Martin insisted I come for Sunday dinner every week after mass. It’s not that I didn’t want to see them, but I disliked those weekly visits. Siobhan attacked my house like the Devil. Gone were my light walls of beige, blue, green, and white, gone were my French provincial divans, chairs, and cherry wood tables, and gone were the French impressionist paintings I’d bought from the gallery. Siobhan replaced everything with dark and heavy: deep red velvet draperies, dark red and blue rugs, heavy mahogany furniture, foreboding paintings of religious figures. Always the Virgin, too, she looked down at us in every room of that house. Dark, dark, dark.

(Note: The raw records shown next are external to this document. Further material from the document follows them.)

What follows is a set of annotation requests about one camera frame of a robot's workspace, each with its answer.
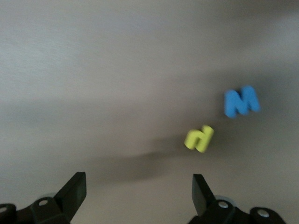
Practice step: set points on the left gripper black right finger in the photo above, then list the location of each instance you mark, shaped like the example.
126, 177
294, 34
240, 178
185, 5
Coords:
202, 198

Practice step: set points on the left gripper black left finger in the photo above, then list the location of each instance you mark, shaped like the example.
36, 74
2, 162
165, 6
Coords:
72, 193

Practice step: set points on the yellow lowercase letter n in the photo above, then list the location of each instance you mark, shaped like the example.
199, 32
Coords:
205, 140

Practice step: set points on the blue foam letter M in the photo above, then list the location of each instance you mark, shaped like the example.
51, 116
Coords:
230, 105

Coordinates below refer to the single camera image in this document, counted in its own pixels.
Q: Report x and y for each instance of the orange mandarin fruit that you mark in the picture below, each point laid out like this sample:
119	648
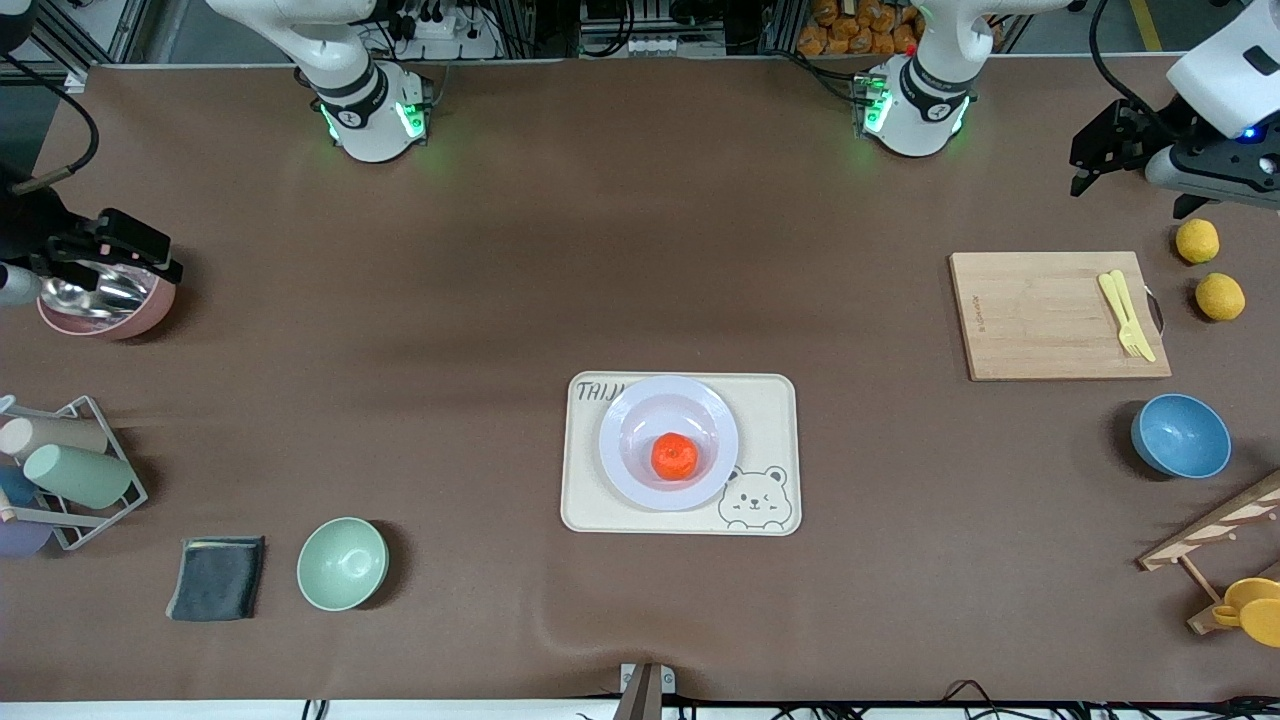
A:
675	457

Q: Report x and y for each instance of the mint green bowl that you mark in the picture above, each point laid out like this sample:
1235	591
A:
342	564

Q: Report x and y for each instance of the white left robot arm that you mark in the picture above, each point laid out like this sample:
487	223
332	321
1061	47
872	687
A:
920	120

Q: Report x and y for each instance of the yellow lemon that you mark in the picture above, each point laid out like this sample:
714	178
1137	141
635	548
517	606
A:
1197	241
1220	297

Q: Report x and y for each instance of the dark grey folded cloth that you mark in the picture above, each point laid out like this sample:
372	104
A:
216	578

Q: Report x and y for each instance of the white power strip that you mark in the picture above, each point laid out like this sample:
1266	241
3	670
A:
440	35

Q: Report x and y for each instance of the cream bear print tray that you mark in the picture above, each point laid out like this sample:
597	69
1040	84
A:
770	420

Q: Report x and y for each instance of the wooden peg rack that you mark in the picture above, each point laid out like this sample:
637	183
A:
1215	525

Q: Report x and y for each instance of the yellow plastic knife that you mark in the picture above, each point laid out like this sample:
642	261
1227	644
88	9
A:
1132	318

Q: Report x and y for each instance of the pink bowl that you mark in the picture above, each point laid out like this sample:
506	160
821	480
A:
150	312

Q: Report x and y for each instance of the pile of orange breads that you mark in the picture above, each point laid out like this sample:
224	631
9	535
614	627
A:
860	28

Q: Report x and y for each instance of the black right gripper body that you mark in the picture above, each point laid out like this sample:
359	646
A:
32	222

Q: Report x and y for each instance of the blue bowl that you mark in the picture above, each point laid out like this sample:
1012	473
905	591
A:
1181	436

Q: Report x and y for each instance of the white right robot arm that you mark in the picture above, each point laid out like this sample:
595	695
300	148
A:
370	130

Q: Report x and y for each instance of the lavender round plate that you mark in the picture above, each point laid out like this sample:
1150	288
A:
630	450

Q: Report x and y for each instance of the wooden cutting board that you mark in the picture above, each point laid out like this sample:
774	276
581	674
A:
1040	320

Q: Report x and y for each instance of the mint green cup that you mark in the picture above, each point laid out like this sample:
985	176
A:
80	475

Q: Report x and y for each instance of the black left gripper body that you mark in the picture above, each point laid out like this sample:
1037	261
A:
1137	134

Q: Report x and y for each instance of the metal table edge clamp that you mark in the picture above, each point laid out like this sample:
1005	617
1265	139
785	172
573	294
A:
645	690

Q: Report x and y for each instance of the purple cup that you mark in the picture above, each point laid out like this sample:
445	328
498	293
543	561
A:
20	538

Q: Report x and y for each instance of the yellow plastic fork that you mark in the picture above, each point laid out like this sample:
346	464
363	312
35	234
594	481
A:
1112	295

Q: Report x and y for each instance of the shiny metal scoop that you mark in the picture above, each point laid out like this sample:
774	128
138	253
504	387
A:
90	295

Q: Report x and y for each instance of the blue cup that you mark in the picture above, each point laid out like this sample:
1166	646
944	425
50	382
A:
15	487

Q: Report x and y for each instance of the yellow mug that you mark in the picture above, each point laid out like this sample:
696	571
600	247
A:
1260	612

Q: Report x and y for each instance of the beige cup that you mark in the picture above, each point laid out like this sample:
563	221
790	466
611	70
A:
60	435

One at a time, I started refusing Martin’s invitations, even if it meant I’d be seeing less of Patrick, less of little baby Agnes. An adorable grandchild, that one. She’s got red hair and green eyes, just like me. One day, I’ll tell her about being born the year of the Great Famine, growing up poor and waking up every morning, not knowing who’d survive the day, not knowing where the food would come from. And then I’ll tell her our secret, what got us here now. Work like the Devil, I say, work like the Devil.